The data from the study come from the Preschool Depression Study that has followed a sample of children for 11 years since around age 3. Admittedly, this study was not designed to look at breastfeeding and the authors had to piece together the necessary components with what they already had. As would be expected, the study oversampled children with emotional-behavioral problems, and a total of 63% of the subjects had experienced significant depression or anxiety at the last follow-up (and this was one of the variables controlled for in the analyses). Between the ages of 9 and 14, a total of 148 of these subjects underwent a structural MRI scan. General linear models and process mediation models were used to test the hypothesis that breastfeeding was associated with significantly higher IQ, after controlling for important factors such as caregiver level of education. They also tested the hypothesis that any association was mediated through the association between breastfeeding and brain grey matter volume. Breastfeeding was scored as a dichotomous yes or no variable. IQ was assessed through two different tests when children were between the ages of 8 and 15.
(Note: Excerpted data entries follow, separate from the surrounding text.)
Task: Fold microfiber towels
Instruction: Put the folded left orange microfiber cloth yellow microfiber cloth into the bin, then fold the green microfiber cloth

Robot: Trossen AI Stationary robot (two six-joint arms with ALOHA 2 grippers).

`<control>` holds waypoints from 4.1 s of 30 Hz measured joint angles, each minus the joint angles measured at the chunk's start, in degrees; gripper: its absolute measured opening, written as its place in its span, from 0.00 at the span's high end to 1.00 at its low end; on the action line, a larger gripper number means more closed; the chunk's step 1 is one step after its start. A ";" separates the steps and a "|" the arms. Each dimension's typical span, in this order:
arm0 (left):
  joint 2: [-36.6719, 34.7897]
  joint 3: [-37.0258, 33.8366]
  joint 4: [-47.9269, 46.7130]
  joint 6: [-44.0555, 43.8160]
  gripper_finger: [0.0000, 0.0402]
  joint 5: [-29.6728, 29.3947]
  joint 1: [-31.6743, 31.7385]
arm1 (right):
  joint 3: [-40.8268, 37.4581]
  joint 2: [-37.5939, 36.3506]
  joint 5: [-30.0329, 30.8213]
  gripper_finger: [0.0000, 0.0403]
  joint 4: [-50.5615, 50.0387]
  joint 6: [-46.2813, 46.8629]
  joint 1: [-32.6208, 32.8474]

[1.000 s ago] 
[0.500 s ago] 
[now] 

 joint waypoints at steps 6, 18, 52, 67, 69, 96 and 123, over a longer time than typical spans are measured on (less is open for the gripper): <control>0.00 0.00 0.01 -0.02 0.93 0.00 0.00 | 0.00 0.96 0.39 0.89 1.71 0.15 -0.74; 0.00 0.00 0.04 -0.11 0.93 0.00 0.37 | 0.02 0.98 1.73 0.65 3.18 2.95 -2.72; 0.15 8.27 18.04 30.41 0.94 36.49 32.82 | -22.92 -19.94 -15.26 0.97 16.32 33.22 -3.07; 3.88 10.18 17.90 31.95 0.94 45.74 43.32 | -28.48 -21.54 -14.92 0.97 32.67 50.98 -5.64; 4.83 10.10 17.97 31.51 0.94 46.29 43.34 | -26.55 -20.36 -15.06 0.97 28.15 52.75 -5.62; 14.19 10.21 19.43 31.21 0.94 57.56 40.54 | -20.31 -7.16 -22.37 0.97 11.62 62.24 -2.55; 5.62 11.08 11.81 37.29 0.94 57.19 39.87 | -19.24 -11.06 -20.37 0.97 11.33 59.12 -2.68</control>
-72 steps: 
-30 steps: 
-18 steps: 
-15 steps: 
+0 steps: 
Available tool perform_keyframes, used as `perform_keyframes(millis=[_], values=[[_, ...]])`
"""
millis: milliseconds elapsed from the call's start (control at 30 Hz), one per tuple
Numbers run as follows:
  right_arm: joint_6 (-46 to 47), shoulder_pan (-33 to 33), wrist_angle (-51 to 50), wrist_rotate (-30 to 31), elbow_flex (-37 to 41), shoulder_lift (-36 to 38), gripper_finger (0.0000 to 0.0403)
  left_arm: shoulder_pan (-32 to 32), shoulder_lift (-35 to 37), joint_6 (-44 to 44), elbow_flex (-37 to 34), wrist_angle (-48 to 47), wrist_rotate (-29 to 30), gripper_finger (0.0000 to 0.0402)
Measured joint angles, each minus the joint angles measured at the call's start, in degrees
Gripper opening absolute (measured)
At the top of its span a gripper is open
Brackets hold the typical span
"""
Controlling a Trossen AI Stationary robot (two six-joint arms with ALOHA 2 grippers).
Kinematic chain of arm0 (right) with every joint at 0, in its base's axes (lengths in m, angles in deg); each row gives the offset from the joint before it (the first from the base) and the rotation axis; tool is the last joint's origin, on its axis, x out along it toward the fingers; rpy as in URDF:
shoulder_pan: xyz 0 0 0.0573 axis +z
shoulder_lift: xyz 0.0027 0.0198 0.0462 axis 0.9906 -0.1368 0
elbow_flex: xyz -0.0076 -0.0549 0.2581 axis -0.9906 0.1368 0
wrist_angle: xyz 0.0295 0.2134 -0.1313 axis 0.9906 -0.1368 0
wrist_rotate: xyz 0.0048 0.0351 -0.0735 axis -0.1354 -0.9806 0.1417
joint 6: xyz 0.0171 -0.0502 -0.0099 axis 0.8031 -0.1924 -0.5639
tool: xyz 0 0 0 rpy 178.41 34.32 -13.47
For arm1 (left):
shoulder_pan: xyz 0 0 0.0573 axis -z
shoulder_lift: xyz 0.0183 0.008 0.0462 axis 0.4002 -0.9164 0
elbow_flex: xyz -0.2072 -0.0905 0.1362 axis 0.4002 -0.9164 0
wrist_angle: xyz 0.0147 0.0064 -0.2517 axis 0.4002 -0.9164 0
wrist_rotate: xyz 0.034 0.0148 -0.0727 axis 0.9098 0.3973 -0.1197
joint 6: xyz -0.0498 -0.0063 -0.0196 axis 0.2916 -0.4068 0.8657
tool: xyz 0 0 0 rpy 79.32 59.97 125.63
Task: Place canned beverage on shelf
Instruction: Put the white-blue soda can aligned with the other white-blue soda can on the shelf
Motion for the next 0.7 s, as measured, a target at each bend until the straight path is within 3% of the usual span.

The authors found that, after statistically controlling for some potential confounds, breastfed infants had both significantly higher IQs as well as increased volumes of whole grey matter and subcortical and cortical grey matter. In terms of raw numbers, the mean IQ for breastfed infants was 109 versus 99 in the nonbreastfed infants. However, after accounting for caregiver education levels, breastfeeding added a more modest 3% of the variance to the model. Their mediation analyses demonstrated that the increase in IQ was mediated through an increase in subcortical grey matter.
The authors concluded that their data support the link between breastfeeding and increased IQ and, going further, they suggested that the mechanism of this association might involve an increase in subcortical grey matter. In the Discussion section, the authors go into some hypotheses regarding how all this might work, including direct effects of the breastmilk long-chain polyunsaturated fatty acids on neurodevelopment combined with positive effects that stem from the close physical contact and stimulation that occurs during breastfeeding. The authors urge greater efforts to encourage breastfeeding as a public health priority.
Luby J, et al. Breastfeeding and Childhood IQ: The Mediating Role of Gray Matter Volume. JAACAP 2016: epub ahead of print.